El relente los reanima. Sin darse cuenta, Agueda alarga las mangas de su vestido e Ignasi se calienta las manos con el aliento. Está demasiado ilusionado para que el frío le afecte. Ella dice:
—Nunca me han hecho un retrato.
—Así pues, ¿aceptas?
—No lo sé. No tengo demasiado tiempo y quiero aprovechar mi estancia en la isla. Además, estoy cansada. Me había planteado los días sin obligaciones ni compromisos.

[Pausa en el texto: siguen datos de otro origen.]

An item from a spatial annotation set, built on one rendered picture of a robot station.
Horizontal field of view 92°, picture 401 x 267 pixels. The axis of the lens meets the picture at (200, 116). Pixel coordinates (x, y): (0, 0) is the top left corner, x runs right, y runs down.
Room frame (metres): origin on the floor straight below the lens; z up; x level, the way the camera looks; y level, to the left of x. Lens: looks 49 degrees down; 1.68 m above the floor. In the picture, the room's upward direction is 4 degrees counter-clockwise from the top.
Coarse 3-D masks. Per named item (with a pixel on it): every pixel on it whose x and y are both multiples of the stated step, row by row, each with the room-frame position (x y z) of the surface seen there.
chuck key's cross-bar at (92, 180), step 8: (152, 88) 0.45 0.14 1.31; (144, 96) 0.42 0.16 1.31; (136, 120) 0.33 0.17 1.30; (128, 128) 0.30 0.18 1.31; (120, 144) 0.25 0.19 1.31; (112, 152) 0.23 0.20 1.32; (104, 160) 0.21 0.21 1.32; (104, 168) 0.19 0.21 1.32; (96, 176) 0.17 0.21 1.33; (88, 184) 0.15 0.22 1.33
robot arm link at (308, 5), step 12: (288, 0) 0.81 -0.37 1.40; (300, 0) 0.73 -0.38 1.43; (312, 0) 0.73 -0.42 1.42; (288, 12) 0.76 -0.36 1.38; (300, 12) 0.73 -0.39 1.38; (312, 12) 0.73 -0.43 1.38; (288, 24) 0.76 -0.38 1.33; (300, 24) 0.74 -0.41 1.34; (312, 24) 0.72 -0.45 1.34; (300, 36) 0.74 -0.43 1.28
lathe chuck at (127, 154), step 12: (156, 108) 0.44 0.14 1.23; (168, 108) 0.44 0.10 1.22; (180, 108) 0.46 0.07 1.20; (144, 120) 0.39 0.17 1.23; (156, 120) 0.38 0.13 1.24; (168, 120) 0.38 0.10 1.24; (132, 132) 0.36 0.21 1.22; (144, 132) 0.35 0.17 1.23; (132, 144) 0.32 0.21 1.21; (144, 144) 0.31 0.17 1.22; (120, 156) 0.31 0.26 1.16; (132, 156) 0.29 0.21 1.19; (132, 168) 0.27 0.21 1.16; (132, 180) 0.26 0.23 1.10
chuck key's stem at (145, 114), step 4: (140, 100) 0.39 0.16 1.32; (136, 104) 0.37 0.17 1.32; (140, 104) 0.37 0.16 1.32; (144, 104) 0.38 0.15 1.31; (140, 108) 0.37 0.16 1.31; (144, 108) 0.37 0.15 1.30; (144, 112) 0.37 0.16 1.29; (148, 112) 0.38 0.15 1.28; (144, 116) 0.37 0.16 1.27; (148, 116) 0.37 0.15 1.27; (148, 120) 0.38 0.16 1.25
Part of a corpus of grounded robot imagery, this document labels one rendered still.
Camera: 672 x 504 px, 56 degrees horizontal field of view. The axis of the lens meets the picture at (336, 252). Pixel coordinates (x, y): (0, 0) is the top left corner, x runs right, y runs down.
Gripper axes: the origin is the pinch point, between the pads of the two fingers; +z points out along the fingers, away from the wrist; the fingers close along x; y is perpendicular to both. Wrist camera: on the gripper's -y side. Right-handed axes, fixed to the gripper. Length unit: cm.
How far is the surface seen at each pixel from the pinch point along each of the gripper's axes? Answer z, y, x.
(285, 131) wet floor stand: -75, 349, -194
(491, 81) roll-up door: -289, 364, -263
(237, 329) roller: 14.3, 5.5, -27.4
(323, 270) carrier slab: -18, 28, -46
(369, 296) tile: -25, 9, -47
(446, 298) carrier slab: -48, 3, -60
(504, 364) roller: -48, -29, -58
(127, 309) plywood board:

—Te aseguro que no voy a robarte muchas horas ni tampoco energía. Por favor, déjame intentarlo.
Agueda sonríe:
—De acuerdo.
Emma tiene la sensación de que ha bebido demasiado. Mantiene la apariencia de serenidad y se esfuerza en no parecer algo bebida. Sabe que no perderá el control de sus actos ni se dejará llevar por el deseo de huir, de hacer preguntas que no tienen nada que ver con los temas de que hablan o, simplemente, de echar a correr en busca de aquella mujer que no conoce —de quien sólo sabe el nombre— o del pintor, las únicas personas que en este momento querría ver, y contarles una historia que no conoce nadie, una historia que ha mantenido callada. Siempre ha pensado que no es bueno dar indicios a los demás del propio sufrimiento o de la alegría más profunda. Ha preferido mantenerlos secretos porque confiar en alguien significa ponerse en sus manos. No obstante, ahora quisiera abandonar las reservas y vaciarse entera. Piensa que debe de ser el efecto del vino. Mira a través de los cristales de la ventana e intenta escapar de aquella charla inútil. No ve el jardín ni aquellas dos sombras en movimiento que lo habitan. A pesar de su deseo de escapar, sus ojos parecen prisioneros: fijos en el borde del vaso y en una sombra que sigue estando allí, intacta.
Ignasi intuye que este cuadro será un reto. Mira a Águeda de cerca. Observa su rostro lleno de sombras, un rostro móvil y cambiante, y se imagina que capturarlo será una empresa difícil. Tiene los ojos llenos de pájaros, los labios quieren escaparse, el perfil severo. ¿Cómo podrá trasladar a la tela esta expresión de sorpresa y misterio? Es difícil combinar en un rostro el amarillo de la luna y la tierra color marrón, la oscuridad de unas pupilas interrogantes y un punto de luz que no sabe si está en la frente o si surge de los labios. A pesar del fresco de la noche, ha empezado a sudar. Es la impaciencia de los dedos que le queman y de los ojos que todo lo captan. No sabe cómo van a transcurrir las horas hasta que se haga de día y pueda empezar a trabajar.